## Task goal
Every line of the records that holds the word "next" should be copied.

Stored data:

=-=-=

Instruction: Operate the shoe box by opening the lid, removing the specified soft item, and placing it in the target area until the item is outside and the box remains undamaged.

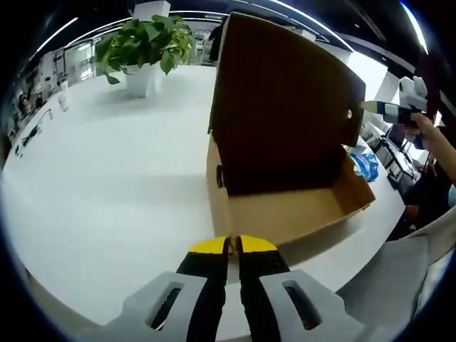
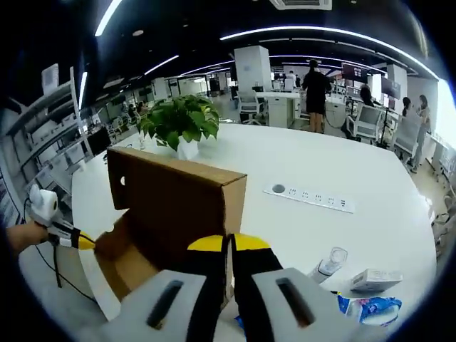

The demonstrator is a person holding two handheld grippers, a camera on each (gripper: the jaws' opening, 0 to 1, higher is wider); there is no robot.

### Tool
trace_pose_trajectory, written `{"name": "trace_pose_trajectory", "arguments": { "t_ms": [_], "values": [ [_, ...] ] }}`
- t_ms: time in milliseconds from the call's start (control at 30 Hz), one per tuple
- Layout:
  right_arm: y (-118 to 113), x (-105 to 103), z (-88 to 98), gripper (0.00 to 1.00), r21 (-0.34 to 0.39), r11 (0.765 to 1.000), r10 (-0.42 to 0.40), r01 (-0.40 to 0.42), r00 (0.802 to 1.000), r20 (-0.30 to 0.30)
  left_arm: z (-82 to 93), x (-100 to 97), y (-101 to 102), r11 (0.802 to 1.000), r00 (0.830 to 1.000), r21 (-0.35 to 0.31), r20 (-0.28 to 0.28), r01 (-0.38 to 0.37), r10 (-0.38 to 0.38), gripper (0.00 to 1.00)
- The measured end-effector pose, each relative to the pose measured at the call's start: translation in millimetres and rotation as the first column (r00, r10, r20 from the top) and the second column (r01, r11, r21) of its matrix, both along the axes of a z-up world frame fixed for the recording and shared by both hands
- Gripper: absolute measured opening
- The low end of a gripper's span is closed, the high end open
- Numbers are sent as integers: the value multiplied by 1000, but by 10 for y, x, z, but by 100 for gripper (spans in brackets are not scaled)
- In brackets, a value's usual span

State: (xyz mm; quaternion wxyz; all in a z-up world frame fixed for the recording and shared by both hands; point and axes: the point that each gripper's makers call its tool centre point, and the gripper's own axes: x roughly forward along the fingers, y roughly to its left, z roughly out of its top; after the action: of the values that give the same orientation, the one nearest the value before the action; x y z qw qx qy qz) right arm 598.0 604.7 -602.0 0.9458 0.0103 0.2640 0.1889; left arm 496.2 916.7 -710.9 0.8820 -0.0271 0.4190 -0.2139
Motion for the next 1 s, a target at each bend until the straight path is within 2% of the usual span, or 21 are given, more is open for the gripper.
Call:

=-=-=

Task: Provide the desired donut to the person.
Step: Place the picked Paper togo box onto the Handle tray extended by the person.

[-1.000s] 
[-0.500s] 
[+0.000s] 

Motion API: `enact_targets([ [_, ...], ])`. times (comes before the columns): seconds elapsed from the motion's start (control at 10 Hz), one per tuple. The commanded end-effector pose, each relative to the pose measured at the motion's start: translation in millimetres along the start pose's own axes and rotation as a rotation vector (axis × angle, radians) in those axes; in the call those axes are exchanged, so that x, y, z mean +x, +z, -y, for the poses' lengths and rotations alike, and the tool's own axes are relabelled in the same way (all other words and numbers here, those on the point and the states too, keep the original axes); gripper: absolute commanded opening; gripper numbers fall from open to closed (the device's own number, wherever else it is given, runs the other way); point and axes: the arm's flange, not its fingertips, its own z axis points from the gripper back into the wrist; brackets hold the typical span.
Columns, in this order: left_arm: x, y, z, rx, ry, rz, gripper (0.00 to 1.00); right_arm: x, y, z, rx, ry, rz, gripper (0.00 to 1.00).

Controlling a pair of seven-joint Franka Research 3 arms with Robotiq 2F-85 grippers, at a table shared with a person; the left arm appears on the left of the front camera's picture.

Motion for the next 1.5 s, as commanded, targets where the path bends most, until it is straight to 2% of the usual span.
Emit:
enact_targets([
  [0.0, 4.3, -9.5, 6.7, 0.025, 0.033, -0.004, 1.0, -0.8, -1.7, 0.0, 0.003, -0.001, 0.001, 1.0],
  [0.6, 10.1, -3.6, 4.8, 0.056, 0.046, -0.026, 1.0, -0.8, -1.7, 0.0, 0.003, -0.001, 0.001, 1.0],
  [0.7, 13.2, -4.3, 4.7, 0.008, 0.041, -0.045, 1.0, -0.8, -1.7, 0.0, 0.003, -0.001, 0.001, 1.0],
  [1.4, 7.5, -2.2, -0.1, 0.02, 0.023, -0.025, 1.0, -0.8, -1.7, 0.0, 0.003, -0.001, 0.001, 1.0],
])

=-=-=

## Output below
Motion for the next 1 s, a target at each bend until the straight path is within 2% of the usual span, or 21 are given, more is open for the gripper.
Motion for the next 1.5 s, as commanded, targets where the path bends most, until it is straight to 2% of the usual span.

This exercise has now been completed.